Often, we turn to technological solutions to address the energy question such as installing more solar panels, implementing district energy systems or upgrading to a smart gird. These solutions overshadow urban design solutions that can help reduce our energy needs to begin with.
To be more successful at achieving an energy-efficient neighbourhood, technological solutions should complement urban design solutions. Here are some of the ways in which we should rethink architectural or urban design solutions.
1 – Improve pedestrian and cyclist infrastructure
More neighbourhoods in Dubai need to have continuous pavements and cycling lanes to support pedestrians and cyclists. This will help encourage residents to change their travel choices and reduce the number of trips made through mechanical means of transport resulting in energy savings and its related carbon emissions.
But we should be mindful of the extreme desert climate in the city. Dubai experiences a tropical desert climate with temperatures reaching an average of 45℃ for many days. It is unrealistic to expect people to cycle and walk in the extreme heat without implementing design solutions to provide relief from the heat such as shading and street orientation.
We need to turn to more climate appropriate urban design solutions like retractable ground floor (image 1) or narrow and shaded pedestrian areas.

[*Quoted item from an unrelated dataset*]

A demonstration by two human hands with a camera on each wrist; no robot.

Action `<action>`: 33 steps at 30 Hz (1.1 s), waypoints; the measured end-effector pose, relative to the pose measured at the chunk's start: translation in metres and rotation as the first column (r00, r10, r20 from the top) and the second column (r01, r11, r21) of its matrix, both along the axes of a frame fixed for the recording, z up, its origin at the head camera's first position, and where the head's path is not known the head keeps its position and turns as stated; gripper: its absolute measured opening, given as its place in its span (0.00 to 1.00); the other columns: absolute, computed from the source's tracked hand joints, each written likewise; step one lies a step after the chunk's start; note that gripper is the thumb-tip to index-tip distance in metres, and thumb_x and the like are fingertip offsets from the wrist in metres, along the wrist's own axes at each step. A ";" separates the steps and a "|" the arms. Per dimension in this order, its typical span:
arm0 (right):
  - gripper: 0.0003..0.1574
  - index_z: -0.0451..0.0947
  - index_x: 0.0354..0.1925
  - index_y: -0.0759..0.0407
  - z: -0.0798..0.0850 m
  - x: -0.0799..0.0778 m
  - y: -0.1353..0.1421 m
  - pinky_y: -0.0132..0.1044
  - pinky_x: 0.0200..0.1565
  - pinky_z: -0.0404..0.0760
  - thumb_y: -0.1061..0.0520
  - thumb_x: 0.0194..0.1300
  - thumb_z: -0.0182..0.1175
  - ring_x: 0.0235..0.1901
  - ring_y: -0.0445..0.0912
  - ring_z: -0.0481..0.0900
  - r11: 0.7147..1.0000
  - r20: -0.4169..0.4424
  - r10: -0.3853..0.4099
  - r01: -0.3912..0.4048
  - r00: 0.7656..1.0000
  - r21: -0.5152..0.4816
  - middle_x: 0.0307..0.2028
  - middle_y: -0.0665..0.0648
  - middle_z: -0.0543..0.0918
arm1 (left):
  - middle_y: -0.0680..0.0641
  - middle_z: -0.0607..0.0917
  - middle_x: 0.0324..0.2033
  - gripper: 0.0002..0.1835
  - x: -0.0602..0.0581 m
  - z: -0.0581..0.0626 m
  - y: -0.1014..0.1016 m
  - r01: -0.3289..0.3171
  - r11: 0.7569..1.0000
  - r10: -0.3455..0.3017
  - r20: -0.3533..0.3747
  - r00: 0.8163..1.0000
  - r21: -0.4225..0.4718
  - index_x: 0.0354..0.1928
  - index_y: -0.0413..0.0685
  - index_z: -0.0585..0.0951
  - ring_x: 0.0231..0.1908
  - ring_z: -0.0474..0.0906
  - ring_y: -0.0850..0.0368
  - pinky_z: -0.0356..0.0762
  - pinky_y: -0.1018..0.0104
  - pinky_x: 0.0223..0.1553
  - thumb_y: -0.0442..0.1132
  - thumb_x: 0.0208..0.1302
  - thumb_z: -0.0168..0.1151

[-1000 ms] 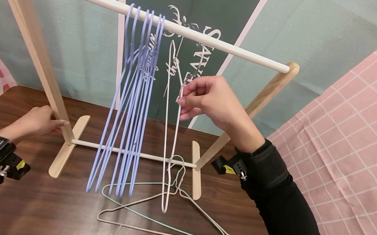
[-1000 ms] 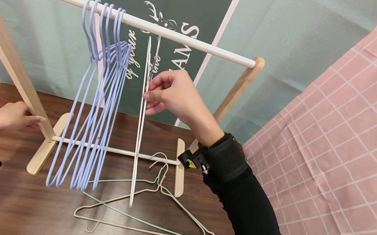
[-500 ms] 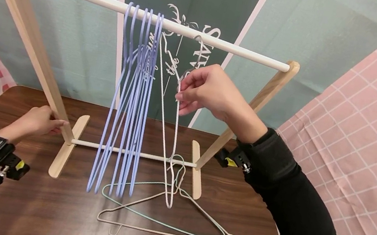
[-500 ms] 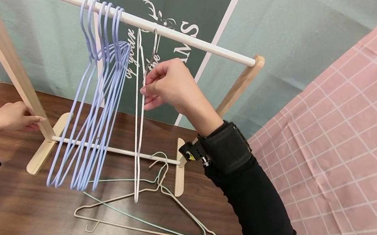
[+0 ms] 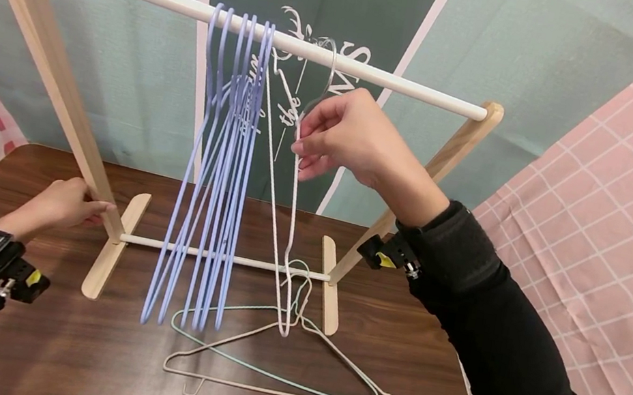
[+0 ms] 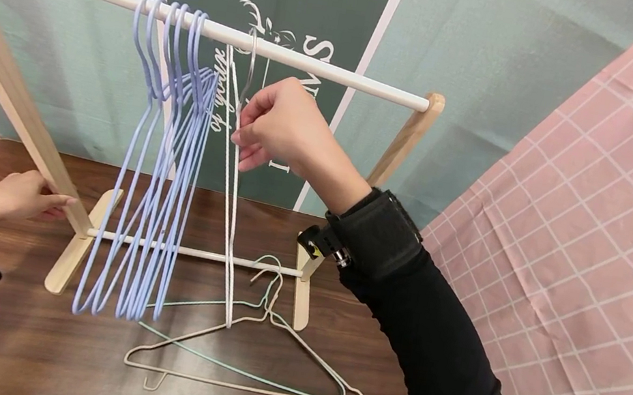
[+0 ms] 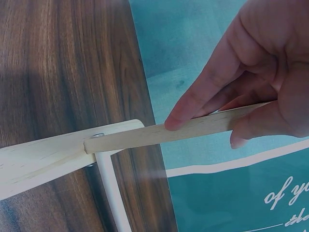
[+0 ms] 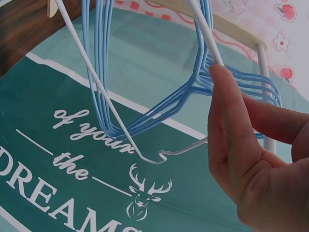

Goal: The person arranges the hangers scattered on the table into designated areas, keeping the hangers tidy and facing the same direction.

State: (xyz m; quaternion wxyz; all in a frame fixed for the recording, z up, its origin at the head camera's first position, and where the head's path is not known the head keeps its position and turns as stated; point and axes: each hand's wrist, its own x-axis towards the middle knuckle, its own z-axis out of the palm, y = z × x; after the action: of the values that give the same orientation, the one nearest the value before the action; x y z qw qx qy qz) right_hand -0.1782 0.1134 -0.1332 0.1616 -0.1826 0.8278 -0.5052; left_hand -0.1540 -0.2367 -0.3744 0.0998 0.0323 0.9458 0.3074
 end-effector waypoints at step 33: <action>0.06 0.72 0.26 0.73 0.000 -0.010 -0.032 0.39 0.27 0.81 0.72 0.55 0.60 0.19 0.50 0.80 0.973 -0.047 -0.029 0.039 0.998 0.229 0.24 0.64 0.78 | 0.51 0.80 0.17 0.20 0.000 0.001 -0.001 -0.003 1.000 0.003 0.014 1.000 0.007 0.32 0.23 0.78 0.19 0.75 0.60 0.68 0.66 0.19 0.40 0.66 0.53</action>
State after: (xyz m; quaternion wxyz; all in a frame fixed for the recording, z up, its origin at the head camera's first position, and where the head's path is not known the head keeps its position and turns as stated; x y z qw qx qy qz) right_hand -0.1886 0.0811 -0.1334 0.1551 -0.1591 0.8871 -0.4046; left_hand -0.1541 -0.2380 -0.3732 0.1061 0.0289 0.9440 0.3110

2 – Provide access to public transit
Residential neighbourhoods should be within walking distance of a public transit stop to encourage the use of public transport and reduce car-based travel. Ridership of Dubai Metro has increased from 6% in 2006 to 15% in 2015, which is remarkable.
The Dubai Metro has about 329,365 daily commuters which is just about 10% of the city’s population. This is low as compared to other cities like Hong Kong or Vancouver where about 90% and 20% of the population are daily commuters on public transport.
Though Dubai is taking steps in the right direction many areas still remain disconnected from access to convenient public transport. The map shows the connectivity of Dubai Metro.
3 – Design climate responsive buildings
The way buildings are designed can have a significant impact on indoor and outdoor thermal comfort. This has a direct impact on the amount of energy that is needed to maintain a comfortable indoor climate. Buildings should be designed to respond to the micro-climate of a place to avoid heat gain.
Dubai Sustainable City is an example of a project that considered energy demand in the architectural and urban design. Decisions such as orientation and density helped reduce energy demand with little financial investment.
Villas in Dubai Sustainable City use 42% less electricity as compared to traditional villas in Dubai.
4 – Build a more compact development
Promoting compact and denser development can reduce transport demand and its associated energy use and emissions and will increase land use efficiency in urban areas. Moreover, less resources are needed to meet infrastructural need such as transport or utility networks.
As Dubai has grown, the city has spread along the coast increasing the distance between neighbourhoods and making the city dependent on car transport.
5 – Increase renewable energy supply
Increasing energy supply in neighbourhoods using renewable sources of energy like solar or geothermal can help diversify fuel sources and move away from carbon based fuels which have a high carbon emission rate.
The Sheikh Mohammed Bin Rashid Al Maktoum Solar Park currently has an installed capacity of 200 MW and is planned to expand to 5,000 MW by 2030. Al Shams is the new initiative by DEWA aimed at promoting decentralized solar power production within individual buildings. Though Al Shams is a step in the right direction, incentives to make solar power more widespread are lacking.
6 – Implement district cooling systems
In Dubai, district cooling systems increase the efficiency of cooling networks as chilled water is produced at a central point and then distributed to individual buildings to be utilized in individual AC (air-conditioning) systems.
AC systems generate warmer water which is sent back to the district cooling plant for chilling. District cooling plants can increase their efficiency by installing a thermal storage unit. A thermal storage unit helps to manage demand better as it is capable to store chilled and warm water.
This helps to reduce the size of the cooling plant as added storage means that the plant can produce chilled water at night when ambient temperature is low and chiller efficiency is high.
This way the plant needs to be designed as per average demand and not peak demand. New neighbourhoods should be built using a district energy system as it can increase energy efficiency by about 40%.
7- Conserve water
Water is a precious resource which should not be misused especially in the Gulf region as it is water stressed. Moreover, water in Dubai is produced through desalination which is an energy intensive process.
Conserve indoor and outdoor water use and avoid wasting water. Indoor water fixtures should be upgraded to more efficient fixtures where feasible. Outdoor landscaping should employ only native species and use treated sewage effluent for maintenance.